> [Assignment] Gather, from the listing beneath this task, every line holding the string "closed".

START Recorded information

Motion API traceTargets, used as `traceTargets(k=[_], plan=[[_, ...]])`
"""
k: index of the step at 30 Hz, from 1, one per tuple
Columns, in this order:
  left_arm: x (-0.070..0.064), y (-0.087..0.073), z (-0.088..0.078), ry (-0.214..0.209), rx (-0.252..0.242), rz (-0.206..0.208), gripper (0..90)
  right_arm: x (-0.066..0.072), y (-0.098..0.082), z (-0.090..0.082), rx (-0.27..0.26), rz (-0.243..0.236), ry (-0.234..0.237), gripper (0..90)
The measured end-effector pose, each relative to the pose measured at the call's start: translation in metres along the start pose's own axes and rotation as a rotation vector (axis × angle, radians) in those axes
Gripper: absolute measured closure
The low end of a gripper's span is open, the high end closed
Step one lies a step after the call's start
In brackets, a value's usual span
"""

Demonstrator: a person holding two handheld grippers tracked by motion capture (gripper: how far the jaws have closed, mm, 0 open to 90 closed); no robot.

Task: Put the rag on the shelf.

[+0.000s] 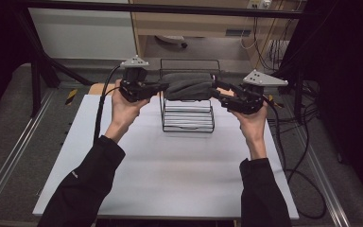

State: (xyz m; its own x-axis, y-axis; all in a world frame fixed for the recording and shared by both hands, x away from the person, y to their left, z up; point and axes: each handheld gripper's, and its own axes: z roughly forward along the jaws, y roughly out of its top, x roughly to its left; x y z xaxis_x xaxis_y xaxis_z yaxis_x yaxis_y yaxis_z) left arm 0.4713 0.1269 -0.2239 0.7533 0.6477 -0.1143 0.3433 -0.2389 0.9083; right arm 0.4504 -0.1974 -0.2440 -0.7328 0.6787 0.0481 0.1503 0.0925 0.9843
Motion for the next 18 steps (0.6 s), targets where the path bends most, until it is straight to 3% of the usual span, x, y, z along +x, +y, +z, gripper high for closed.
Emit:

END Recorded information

> [Reply to the exercise]
The low end of a gripper's span is open, the high end closed
Demonstrator: a person holding two handheld grippers tracked by motion capture (gripper: how far the jaws have closed, mm, 0 open to 90 closed); no robot.
Motion for the next 18 steps (0.6 s), targets where the path bends most, until it is straight to 3% of the usual span, x, y, z along +x, +y, +z, gripper high for closed.

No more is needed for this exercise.